I shrugged. “I don’t talk about it. It’s in the past. I had a shit ton of therapy after it happened, but I’ve accepted it as part of my fabric as best as any kid can accept their parent abandoning them.”
“Why did he leave? Do you know?”
I held my breath, but then I did something brave. I told the truth.
“My mom’s happiest when she’s not tied down. Men come and go but her true north is untethered. That doesn’t mean she doesn’t have long-term relationships. They just look different. These days they’d call her polyamorous, I guess. Or non-monogamous. She may have steady relationships, but she wants to be free to express herself any way she wants with anyone she wants. Her body is hers and hers alone. No man owns it. And she can do whatever the fuck she wants with it when she wants; laugh, dance, run, fuck. And a man can either be there for that—and also have that freedom—or he can leave.”
I let out a shuddering breath. I hadn’t said that so succinctly in all my life.
“Would you be happy in a relationship like that?” I asked.
Jackson looked out the window. “No.”
“Would Kat be happy in a monogamous relationship with you again?”
Jackson swallowed, then said in barely a whisper, “No.”
I opened the car door. “Then let her go.”
thirty-two
It was the day of the bike journey/race thingy, and I hadn’t spoken to Jackson much since our conversation in the car.
I didn’t know what was going on with him and Kat, but his race partner, Jovan, had to cancel the trip, so she stepped in to ride with him. Kat was an amateur rider, so they switched to the twenty mile course, like us.

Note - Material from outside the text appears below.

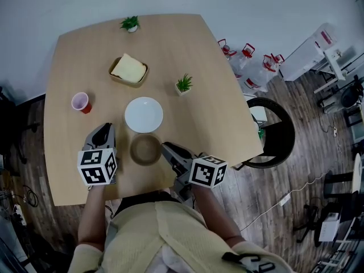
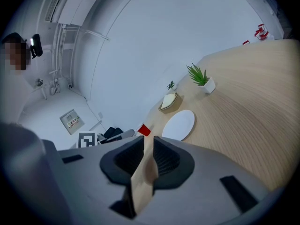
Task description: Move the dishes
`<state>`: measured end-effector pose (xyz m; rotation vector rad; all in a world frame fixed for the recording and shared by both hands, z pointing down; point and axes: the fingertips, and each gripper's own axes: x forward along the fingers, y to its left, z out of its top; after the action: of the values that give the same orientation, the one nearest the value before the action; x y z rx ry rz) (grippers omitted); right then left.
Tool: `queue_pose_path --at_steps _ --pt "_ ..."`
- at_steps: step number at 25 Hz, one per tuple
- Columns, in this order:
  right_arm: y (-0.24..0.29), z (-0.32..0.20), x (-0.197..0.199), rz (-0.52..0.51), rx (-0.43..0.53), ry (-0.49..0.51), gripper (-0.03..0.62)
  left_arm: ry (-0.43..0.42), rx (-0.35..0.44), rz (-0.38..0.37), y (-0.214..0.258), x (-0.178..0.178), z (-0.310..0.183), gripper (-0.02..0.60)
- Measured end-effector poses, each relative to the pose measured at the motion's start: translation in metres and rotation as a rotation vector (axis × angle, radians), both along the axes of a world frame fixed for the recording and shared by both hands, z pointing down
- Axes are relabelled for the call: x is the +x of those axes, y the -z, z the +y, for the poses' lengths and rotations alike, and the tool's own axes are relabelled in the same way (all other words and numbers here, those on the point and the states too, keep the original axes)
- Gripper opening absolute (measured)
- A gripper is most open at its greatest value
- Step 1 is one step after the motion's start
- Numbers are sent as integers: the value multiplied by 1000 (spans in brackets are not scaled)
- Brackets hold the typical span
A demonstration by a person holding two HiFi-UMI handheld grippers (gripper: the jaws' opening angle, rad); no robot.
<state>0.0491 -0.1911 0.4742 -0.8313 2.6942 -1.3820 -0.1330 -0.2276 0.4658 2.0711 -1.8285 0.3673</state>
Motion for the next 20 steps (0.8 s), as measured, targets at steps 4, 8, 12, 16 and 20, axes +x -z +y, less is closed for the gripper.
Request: queue_pose_path --at_steps 4,8,12,16,20 --pt "0 -1 1 7 5 -10 64 1 -4 4 -2 2 15 38" --pt "-1 0 2 20 10 -16 52 4 -15 -5 -7 3 29 38" --pt "-1 0 3 47 20 -27 35 15 -24 12 -10 5 42 38" --pt "-2 1 7 73 28 -38 21 29 -35 42 -13 9 55 38" --pt "-7 3 9 105 35 -47 17 37 -44 60 -17 10 67 38"
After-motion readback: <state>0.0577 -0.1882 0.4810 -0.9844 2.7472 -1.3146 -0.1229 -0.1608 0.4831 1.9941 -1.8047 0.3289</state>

Nellie and Bee had stayed up late drinking, playing Ping-Pong, and watching movies, but they were in the kitchen at five am, ready in their gear. Or kit, as Jackson would call it.
Jackson was the only one that wore the spandex for professional cyclists. The rest of us were in athletic shorts and tank tops. Jackson made sure we had nutrition on our bikes or our person. But I could hardly call energy bars, nuts, water, and jelly beans nutrition.
Jackson stepped out of his room and Nellie roared with laughter. Jackson was wearing neon pink spandex shorts and cycling top and pink polka-dot shoes.
“What?” He shimmied his hips. “It’s for a breast cancer charity. The whole team is in pink.”
“We won’t be able to miss you,” I said.
“But we might want to,” Nellie joked.
After our conversation in the car last night, Jackson had been in a crummy mood, but Serena and I had called it a girls night, and tucked away in our room watching rom-coms until we passed out. My mind wandered to him and if anything I’d said had resonated, but it didn’t matter. Jackson and Kat were not my problem and his love life wasn’t my business anymore.
“Have you done anything like this before?” I asked Kat, filling my water bottle. She’d been uncharacteristically quiet all morning.
“I prefer the type of adventure where my feet are flat on the ground. This has always been Jackson’s thing. But if we’re gonna make our relationship work this time, I’ve got to make more of an effort, you know.”
Disappointment swelled in my belly. If she still had hope, nothing I’d said to Jackson had done a damn thing to change his mind.
Kat walked out the front door and the rest of us gathered our items for the ride. Selena bent her head to me and whispered under her breath.
“Don’t you think it’s weird that Kat took you under her wing, pushed you into a relationship thing with Jackson, and now acts as if nothing happened?”
“Yeah,” I said, shrugging my backpack on. “What’s your point?”
“Don’t you want to punch a bitch?”
I laughed. “Yeah. But it won’t change anything.”
“On to the races!” Nellie said, punching the air with one hand while holding a beer in his other. Bee wore a Camel Pak and I was pretty sure it wasn’t water in the bladder.
The race was thirty minutes away, in a small town that had been taken over by the participants. There was a campground, vendor tables set up around the post-race village, a medical tent, and two large inflatable arches, one for the start of the race and one for the finish.